Jombang, Berita Nusantara 89. — Kenaikan Pajak Bumi dan Bangunan Perdesaan dan Perkotaan (PBB-P2) tidak hanya memicu protes di Kabupaten Pati, Jawa Tengah. Sejumlah daerah lain juga mengalami lonjakan tarif yang tidak wajar, bahkan mencapai ribuan persen, sehingga memunculkan gelombang keluhan warga.
Kenaikan Drastis PBB-P2 di Beberapa Wilayah
Jombang, Jawa Timur
Sejak 2024, sebagian warga Jombang menghadapi kenaikan PBB-P2 hingga lebih dari 1.200 persen. Dalam sejumlah kasus, tarif pajak yang semula ratusan ribu rupiah melonjak hingga belasan juta rupiah. Pemerintah daerah merespons dengan membentuk tim khusus untuk menampung aduan. Hingga Agustus 2025, tercatat lebih dari 16 ribu permohonan penurunan tarif masuk ke meja pemkab. Kenaikan ini sebagai konsekuensi penyesuaian Nilai Jual Objek Pajak (NJOP) berdasarkan survei tahun 2022, di mana sebagian objek pajak mengalami lonjakan besar, sementara lainnya justru turun.
Cirebon, Jawa Barat
Kisah serupa terjadi di Cirebon. Seorang warga lanjut usia mengaku kaget ketika PBB rumahnya naik dari sekitar Rp 6,2 juta menjadi Rp 65 juta hanya dalam satu tahun, atau lebih dari 1.000 persen. Namun, ada juga warga yang hanya mengalami kenaikan ringan, misalnya dari Rp 80 ribu menjadi Rp 141 ribu. Pemerintah daerah setempat menyatakan penyesuaian tarif mengikuti pemetaan zona nilai tanah.

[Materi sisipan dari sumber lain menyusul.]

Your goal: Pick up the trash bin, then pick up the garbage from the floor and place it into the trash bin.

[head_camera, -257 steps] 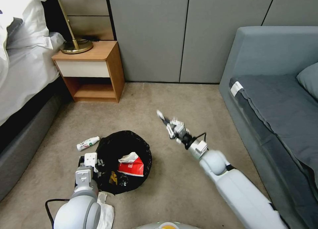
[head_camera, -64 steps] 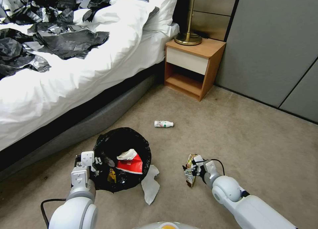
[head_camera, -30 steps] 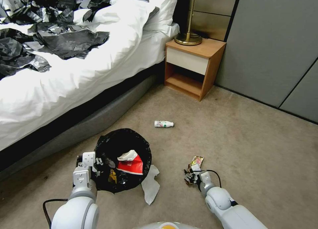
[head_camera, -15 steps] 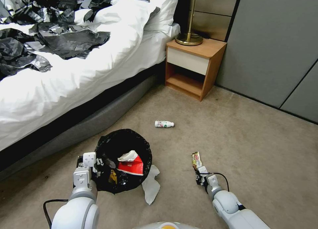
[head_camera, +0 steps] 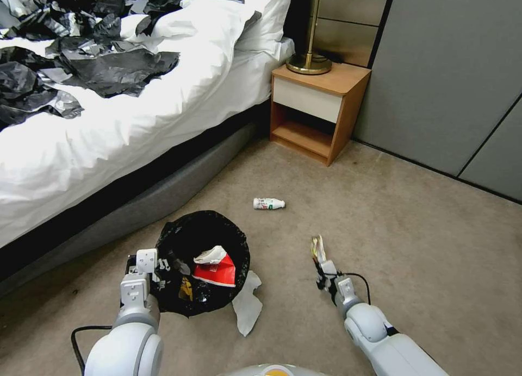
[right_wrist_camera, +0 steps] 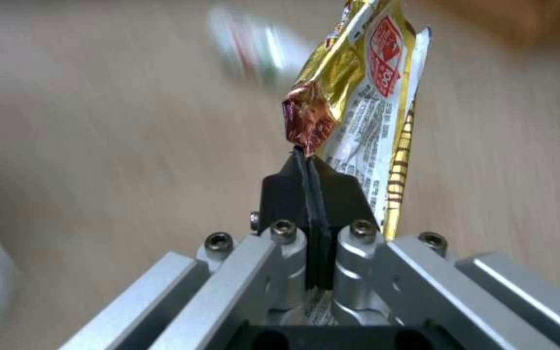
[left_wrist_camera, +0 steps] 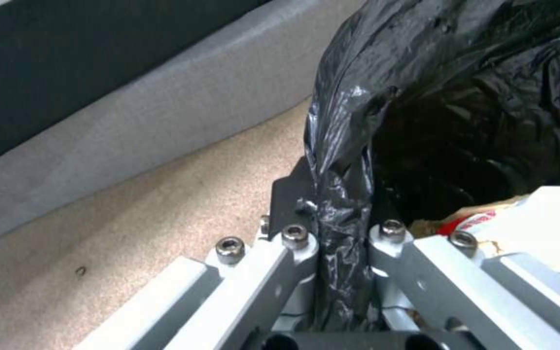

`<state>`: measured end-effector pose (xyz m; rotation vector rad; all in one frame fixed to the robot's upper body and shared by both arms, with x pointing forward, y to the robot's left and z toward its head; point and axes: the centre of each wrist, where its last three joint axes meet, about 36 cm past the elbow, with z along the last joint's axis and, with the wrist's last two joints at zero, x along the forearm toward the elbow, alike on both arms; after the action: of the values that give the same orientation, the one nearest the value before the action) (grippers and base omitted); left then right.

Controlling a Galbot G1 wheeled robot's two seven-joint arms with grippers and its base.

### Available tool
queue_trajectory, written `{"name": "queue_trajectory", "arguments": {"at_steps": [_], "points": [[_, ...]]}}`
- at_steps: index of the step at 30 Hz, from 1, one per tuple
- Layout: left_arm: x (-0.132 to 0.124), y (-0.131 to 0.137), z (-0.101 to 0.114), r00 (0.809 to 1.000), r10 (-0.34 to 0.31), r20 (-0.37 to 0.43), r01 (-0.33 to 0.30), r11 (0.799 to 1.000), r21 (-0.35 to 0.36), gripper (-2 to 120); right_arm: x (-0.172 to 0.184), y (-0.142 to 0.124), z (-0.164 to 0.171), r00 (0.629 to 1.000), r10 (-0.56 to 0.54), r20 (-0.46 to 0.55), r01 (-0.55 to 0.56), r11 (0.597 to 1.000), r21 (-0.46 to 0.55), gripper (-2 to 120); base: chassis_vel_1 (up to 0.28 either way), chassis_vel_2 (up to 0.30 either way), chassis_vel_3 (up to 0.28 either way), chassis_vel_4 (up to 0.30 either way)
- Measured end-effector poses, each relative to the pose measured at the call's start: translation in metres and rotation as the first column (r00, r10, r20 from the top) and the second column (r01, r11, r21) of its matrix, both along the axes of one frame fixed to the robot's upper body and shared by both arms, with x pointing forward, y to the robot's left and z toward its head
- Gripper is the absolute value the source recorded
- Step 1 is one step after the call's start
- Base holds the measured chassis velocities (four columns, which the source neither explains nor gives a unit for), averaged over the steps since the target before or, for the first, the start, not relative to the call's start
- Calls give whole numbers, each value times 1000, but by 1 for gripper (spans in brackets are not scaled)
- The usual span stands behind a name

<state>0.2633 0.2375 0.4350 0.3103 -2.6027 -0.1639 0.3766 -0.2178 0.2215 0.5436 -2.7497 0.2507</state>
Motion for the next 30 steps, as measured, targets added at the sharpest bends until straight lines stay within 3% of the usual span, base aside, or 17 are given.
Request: {"name": "queue_trajectory", "arguments": {"at_steps": [1, 2, 4, 5, 6, 9, 10, 13, 14, 17, 21, 30], "points": [[0, -1, -1, 1000, -2, -2, 2, 1000, -1, 1, 3, 7, 21, 994, 60, 93, -65, 996, 55, 0, 0, 0, 0, 0], [0, -1, -1, 1000, -2, -2, 2, 1000, -1, 1, 3, 7, 21, 994, 60, 93, -65, 996, 55, 0, 0, 0, 0, 0], [1, -2, -2, 1000, -5, -4, 5, 1000, -2, 1, 5, 17, 54, 967, 149, 208, -175, 978, 114, 0, 0, 0, 0, 0], [1, -3, -3, 1000, -8, -6, 8, 1000, -2, 1, 4, 25, 84, 925, 228, 304, -284, 946, 155, 0, 0, 0, 0, 0], [1, -3, -3, 1000, -8, -6, 8, 1000, -2, 1, 4, 25, 84, 925, 228, 304, -284, 946, 155, 0, 0, 0, 0, 0], [0, -5, -4, 1000, -13, -12, 13, 1000, -5, 1, -2, 39, 129, 830, 346, 438, -461, 867, 188, 0, 0, 0, 0, 0], [0, -5, -4, 1000, -13, -12, 13, 1000, -5, 1, -2, 39, 129, 830, 346, 438, -461, 867, 188, 0, 0, 0, 0, 0], [-1, -7, -5, 1000, -17, -15, 17, 1000, -6, 1, -16, 52, 160, 755, 427, 498, -585, 781, 218, 0, 0, 0, 0, 0], [-1, -7, -5, 1000, -17, -15, 17, 1000, -6, 1, -16, 52, 160, 755, 427, 498, -585, 781, 218, 0, 0, 0, 0, 0], [-1, -9, -5, 1000, -20, -16, 20, 1000, -7, 1, -32, 66, 171, 708, 488, 510, -660, 715, 232, 0, 0, 0, 0, 0], [-1, -13, -5, 1000, -26, -17, 26, 1000, -17, 1, -41, 79, 165, 693, 529, 490, -691, 682, 241, 0, 0, 0, 0, 0], [-2, -12, -4, 1000, -25, -15, 25, 1000, -15, 1, -37, 92, 134, 708, 586, 395, -695, 678, 240, 0, 0, 0, 0, 0]]}}
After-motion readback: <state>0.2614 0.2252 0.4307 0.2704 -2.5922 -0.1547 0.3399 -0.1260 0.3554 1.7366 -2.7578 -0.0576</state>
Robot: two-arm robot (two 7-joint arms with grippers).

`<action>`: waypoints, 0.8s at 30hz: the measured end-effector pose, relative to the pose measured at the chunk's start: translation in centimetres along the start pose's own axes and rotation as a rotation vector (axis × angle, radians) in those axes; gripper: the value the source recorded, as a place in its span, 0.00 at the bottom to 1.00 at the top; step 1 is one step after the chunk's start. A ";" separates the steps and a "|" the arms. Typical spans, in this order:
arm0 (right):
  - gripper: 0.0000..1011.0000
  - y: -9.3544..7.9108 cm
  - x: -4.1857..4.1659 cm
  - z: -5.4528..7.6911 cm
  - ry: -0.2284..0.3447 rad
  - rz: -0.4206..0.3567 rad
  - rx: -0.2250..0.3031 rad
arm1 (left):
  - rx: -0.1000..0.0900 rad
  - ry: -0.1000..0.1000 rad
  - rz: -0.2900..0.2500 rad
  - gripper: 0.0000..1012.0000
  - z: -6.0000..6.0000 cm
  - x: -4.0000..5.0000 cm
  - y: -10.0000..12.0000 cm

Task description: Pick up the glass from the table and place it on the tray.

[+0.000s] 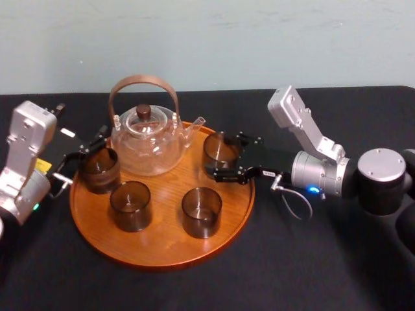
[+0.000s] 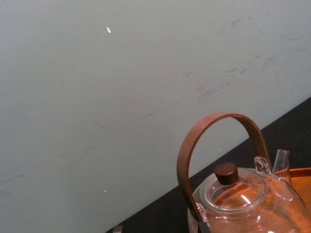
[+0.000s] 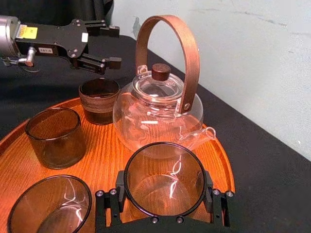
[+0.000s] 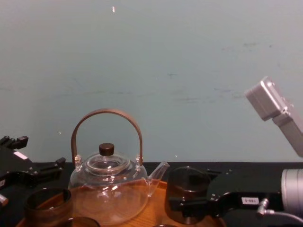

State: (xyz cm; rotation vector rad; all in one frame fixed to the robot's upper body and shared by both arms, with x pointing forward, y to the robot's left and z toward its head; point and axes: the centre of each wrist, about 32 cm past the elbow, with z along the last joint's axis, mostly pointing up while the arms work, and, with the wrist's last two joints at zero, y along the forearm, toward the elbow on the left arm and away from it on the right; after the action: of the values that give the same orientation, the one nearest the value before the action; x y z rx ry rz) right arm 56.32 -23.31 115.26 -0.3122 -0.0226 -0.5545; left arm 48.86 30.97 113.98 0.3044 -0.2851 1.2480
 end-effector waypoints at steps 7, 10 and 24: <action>0.89 0.7 -0.04 -0.8 0.008 -0.010 0.005 | 0.000 0.000 0.000 0.99 0.0 0.00 0.0; 0.90 0.8 0.00 -1.1 0.012 -0.013 0.003 | 0.000 0.000 0.000 0.99 0.0 0.00 0.0; 0.89 1.4 0.03 -2.1 0.026 -0.014 -0.026 | 0.000 0.000 0.000 0.99 0.0 0.00 0.0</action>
State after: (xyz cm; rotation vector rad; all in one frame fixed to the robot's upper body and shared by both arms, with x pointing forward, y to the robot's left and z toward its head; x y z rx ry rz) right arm 56.96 -22.80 112.87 -0.3301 0.0071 -0.5731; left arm 48.86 30.97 113.98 0.3045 -0.2851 1.2479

Ambarawa, Kabupaten Semarang
Seorang wanita berusia 69 tahun di Ambarawa mendapati PBB rumah milik budenya melonjak 441 persen, dari Rp 160 ribu menjadi Rp 872 ribu. Kenaikan ini terkait dengan perubahan zonasi nilai tanah, terutama pada properti yang berada di lokasi strategis atau dekat akses jalan utama.
Bone, Sulawesi Selatan
Di Bone, kabar awal menyebut kenaikan PBB-P2 mencapai 300 persen, memicu keresahan warga. Namun, pemerintah kabupaten mengklarifikasi bahwa rata-rata kenaikan hanya sekitar 65 persen, dan sifatnya tidak merata. Penyesuaian ini berdasarkan klasifikasi wilayah.
Pati, Jawa Tengah
Di Pati, kebijakan kenaikan PBB-P2 hingga 250 persen menuai protes besar-besaran. Massa menuntut pembatalan kenaikan dan mendesak Bupati Sudewo untuk mundur. Tekanan publik yang semakin kuat membuat pemerintah daerah akhirnya membatalkan kebijakan tersebut. Warga yang sudah membayar tarif tinggi akan mendapatkan pengembalian sesuai prosedur.
Respons Pemerintah Pusat
Pemerintah pusat menegaskan bahwa kewenangan penetapan tarif PBB berada di tangan pemerintah daerah dan harus melalui persetujuan DPRD setempat. Kenaikan tarif yang terjadi di berbagai daerah bukan akibat efisiensi anggaran pusat, melainkan hasil penyesuaian NJOP oleh pemerintah daerah masing-masing.
Pejabat terkait menyatakan, kenaikan tarif PBB memang bisa terjadi signifikan jika hasil survei nilai tanah menunjukkan perbedaan besar dari tahun sebelumnya. Namun, daerah agar melakukan sosialisasi yang memadai agar masyarakat memahami dasar perhitungannya.
Fenomena kenaikan PBB-P2 ini memicu diskusi nasional tentang keseimbangan antara kebutuhan pendapatan daerah dan kemampuan bayar masyarakat. Beberapa kalangan menilai penyesuaian tarif seharusnya secara bertahap untuk menghindari beban berat mendadak bagi warga.